- What is expected:
Whenever a line in the data contains "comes", show that line.

Stored items from a collection
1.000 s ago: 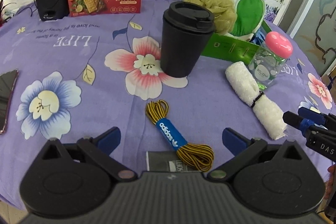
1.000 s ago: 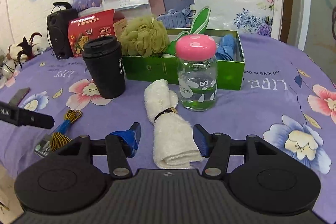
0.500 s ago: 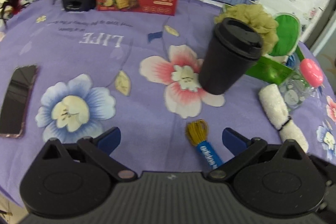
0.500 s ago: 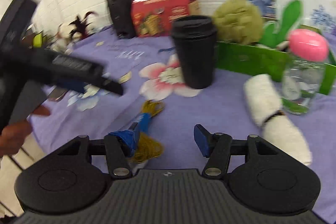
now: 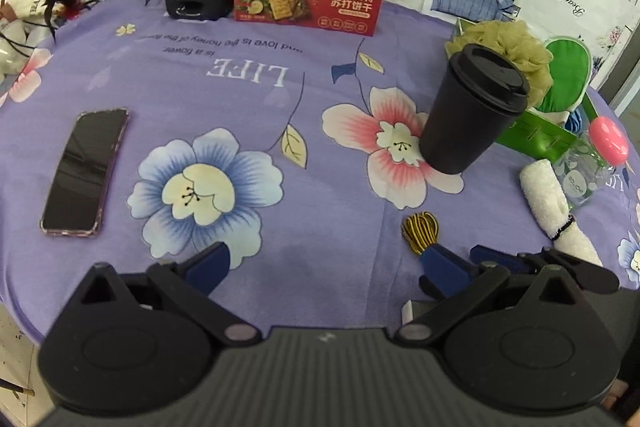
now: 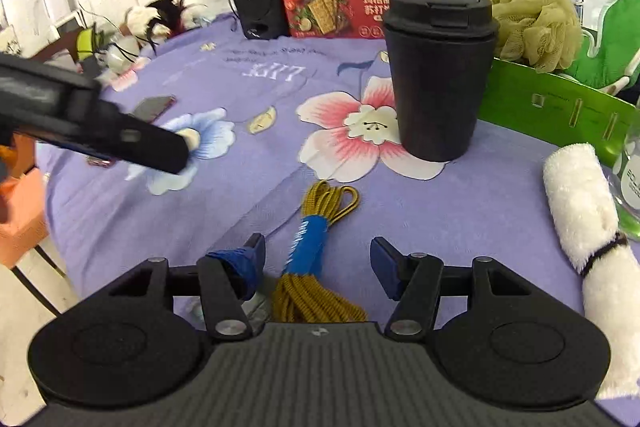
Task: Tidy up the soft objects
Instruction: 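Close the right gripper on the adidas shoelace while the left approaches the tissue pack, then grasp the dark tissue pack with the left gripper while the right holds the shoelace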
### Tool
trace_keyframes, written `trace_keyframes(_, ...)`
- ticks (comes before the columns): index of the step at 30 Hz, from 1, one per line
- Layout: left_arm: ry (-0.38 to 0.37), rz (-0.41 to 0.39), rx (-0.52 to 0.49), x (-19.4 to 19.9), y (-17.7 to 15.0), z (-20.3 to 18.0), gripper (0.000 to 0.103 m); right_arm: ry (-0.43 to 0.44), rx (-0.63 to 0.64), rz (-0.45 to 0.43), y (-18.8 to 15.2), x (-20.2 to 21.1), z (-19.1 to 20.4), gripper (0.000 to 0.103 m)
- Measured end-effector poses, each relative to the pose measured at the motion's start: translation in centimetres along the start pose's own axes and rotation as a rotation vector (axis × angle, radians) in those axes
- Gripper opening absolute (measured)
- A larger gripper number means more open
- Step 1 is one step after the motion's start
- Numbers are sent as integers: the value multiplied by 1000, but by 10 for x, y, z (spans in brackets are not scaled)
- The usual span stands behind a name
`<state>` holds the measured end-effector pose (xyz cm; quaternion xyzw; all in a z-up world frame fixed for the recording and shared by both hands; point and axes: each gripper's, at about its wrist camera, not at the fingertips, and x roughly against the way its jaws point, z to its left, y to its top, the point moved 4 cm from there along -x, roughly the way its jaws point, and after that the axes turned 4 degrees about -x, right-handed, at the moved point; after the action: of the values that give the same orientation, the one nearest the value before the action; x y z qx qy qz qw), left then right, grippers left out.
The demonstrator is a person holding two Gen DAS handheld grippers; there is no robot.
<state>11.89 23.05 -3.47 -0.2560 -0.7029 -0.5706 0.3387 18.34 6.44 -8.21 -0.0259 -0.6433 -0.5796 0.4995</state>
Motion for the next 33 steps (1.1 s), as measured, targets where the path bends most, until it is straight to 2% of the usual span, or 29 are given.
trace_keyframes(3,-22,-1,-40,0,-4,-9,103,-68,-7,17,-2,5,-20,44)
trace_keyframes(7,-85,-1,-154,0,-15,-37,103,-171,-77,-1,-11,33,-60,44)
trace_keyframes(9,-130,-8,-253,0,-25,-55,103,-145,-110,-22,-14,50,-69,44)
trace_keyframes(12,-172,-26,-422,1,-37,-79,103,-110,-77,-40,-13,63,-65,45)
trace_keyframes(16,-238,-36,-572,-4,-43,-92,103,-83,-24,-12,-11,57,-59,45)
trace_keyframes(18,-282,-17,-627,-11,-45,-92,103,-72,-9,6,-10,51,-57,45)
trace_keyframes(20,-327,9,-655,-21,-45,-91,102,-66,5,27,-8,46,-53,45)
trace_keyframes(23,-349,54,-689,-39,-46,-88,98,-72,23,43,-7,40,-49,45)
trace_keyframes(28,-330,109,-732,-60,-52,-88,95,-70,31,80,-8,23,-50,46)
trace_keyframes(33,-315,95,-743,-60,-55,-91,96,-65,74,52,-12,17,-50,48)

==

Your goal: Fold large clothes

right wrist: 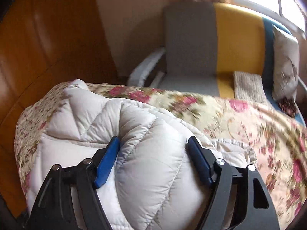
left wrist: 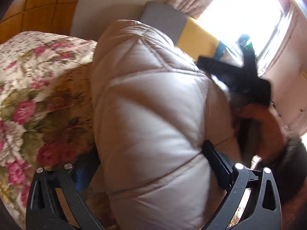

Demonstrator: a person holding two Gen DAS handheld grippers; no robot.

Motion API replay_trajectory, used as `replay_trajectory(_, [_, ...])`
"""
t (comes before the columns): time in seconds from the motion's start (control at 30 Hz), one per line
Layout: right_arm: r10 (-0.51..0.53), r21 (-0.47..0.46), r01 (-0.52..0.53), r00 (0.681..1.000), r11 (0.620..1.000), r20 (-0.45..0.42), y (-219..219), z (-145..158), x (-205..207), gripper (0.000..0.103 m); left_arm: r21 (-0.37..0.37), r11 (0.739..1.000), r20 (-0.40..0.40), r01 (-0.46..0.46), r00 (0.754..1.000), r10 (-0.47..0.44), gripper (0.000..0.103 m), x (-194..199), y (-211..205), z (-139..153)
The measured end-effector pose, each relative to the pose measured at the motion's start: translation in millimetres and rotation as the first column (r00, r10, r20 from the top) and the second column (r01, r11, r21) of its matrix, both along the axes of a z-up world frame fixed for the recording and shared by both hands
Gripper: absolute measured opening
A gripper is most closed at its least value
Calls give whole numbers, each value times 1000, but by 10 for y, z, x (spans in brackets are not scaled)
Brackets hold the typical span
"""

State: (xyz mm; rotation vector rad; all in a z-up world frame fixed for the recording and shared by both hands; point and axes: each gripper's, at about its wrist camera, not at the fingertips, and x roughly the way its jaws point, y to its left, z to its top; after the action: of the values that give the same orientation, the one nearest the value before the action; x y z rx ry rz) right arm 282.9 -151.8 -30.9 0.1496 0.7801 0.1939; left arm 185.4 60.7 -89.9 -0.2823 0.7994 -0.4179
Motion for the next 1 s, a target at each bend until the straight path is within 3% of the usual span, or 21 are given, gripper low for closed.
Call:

- Task solution:
- ticks (comes before the columns): index of the step at 30 Hz, from 1, one per line
t (comes before the columns): time in seconds from the motion's start (control at 30 Hz), one per line

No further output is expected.